美中不足的是,任凭她再掐自己、再强撑着不眨眼,可酸涩的眼睛里就是挤不出半点泪花。
死眼!你倒是赶紧流几滴眼泪啊!
一下午被关在卧室,她为了不入厕,连水都不敢喝。
所以,才不是自己的演技问题,都是那活阎王的错!
沈壹壹伏在侯夫人肩头,只能干打雷不下雨。
可冷不防,她就对上了四平一言难尽的目光。
还有五宁,只见这位五管事脸皮直抽抽,不过还是贴心地挪了挪位置,替她挡住了后面下人的目光。
……真哭得那么尬?
沈壹壹默默掏出手帕捂住脸,干嚎声也小了些。
冯夫人下意识揽住了沈瑜,就算对这个侄孙女感觉复杂,尤其近来还多少有些迁怒,可也不会干看着她被外人欺辱。
尤其当着她的面,竟然还丧心病狂用狗来吓唬这孩子!
“马上滚!”冯夫人脸色铁青地一指大门,“待法会结束,我会亲自登门问一问崔氏的家教!”
只找到一堆月事带中用的棉条,而且狗从沈瑜身上又确实闻到了血味,自家完全占不到理。
管事嬷嬷讪笑着带人退了下去,临走前居然还不忘礼数周全的拜别。
这种时候又讲起礼数来了!
我呸,这些世家就只会面儿上守礼,行事一个比一个嚣张,韩嬷嬷腹诽。
沈壹壹赶紧站直身子拜谢侯夫人:“多谢堂奶奶相救!若非是您,侄孙女还不晓得会遇到什么!”

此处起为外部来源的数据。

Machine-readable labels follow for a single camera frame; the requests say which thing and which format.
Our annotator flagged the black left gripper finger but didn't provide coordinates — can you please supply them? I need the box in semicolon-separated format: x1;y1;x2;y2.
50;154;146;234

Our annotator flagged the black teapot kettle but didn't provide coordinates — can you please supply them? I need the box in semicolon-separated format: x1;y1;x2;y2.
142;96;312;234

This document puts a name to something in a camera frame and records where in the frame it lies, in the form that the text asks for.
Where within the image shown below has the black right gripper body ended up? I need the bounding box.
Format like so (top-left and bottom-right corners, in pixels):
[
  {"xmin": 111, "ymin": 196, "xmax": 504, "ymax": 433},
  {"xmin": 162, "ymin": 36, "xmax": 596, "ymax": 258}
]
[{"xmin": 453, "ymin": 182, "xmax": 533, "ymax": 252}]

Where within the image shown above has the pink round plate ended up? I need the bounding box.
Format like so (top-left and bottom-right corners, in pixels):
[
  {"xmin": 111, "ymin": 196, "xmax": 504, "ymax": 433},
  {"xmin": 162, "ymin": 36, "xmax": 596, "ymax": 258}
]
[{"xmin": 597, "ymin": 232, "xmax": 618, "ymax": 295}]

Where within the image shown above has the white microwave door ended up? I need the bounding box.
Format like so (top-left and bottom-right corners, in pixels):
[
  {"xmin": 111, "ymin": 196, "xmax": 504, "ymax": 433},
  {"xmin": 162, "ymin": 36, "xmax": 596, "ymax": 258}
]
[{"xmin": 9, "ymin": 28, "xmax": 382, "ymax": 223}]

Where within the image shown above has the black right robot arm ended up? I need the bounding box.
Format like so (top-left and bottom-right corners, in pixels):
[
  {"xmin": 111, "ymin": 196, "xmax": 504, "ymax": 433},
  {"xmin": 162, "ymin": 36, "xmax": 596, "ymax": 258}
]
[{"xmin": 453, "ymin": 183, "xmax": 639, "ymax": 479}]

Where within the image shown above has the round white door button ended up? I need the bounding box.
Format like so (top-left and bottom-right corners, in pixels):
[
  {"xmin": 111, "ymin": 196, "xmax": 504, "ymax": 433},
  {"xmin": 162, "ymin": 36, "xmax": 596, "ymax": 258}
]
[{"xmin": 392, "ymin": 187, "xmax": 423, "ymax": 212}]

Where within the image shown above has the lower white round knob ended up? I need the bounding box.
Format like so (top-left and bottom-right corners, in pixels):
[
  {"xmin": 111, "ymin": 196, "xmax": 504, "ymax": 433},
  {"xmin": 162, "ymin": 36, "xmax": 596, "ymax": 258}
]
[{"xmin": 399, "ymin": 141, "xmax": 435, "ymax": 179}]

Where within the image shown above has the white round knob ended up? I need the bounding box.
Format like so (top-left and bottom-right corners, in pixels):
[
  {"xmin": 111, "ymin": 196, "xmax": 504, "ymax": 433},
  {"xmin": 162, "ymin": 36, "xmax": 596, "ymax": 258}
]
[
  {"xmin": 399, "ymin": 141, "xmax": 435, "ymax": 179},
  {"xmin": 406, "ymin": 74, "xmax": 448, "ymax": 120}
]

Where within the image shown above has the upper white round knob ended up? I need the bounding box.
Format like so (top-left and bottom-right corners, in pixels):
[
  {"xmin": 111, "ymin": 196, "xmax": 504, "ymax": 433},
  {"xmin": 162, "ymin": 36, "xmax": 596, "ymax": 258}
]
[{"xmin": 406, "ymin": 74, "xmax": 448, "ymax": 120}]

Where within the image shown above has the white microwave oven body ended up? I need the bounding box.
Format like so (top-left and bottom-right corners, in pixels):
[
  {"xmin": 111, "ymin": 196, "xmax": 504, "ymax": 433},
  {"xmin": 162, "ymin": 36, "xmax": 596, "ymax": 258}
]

虽然侯夫人过来的慢了些,可正因为她在才能把人彻底轰走。
若是只靠两个管事跟崔家扯皮,时间一长,难保不会露馅。
冯夫人见沈瑜语气中只有感激,丝毫没有埋怨侯府来的太晚,让她遭此羞辱,更没提为她出气的话。
她心下熨帖,这孩子果然聪明识大体。
闹到如今这步,已经不是一个小姑娘受不受委屈的事,是崔家必须给他们一个交代。
而且这事明显透着诡异,总要由侯爷详查一番才能决断。
见沈瑜始终垂着头,觉得大约是小丫头哭红了眼不好意思对着人,冯夫人安抚道:
“好孩子!吓着了吧?妙儿,回去给瑜姐儿取些安神香来。你这屋子也被崔家的畜生进去糟蹋过,今晚不若住在我院中吧?”
去侯夫人院里住?!
沈壹壹可不敢赌她的活阎王室友会不会一起跟过去,忙诚惶诚恐地表示担不起。
吴氏也受宠若惊地婉拒,说与她住正房就好,不便打扰到侯夫人。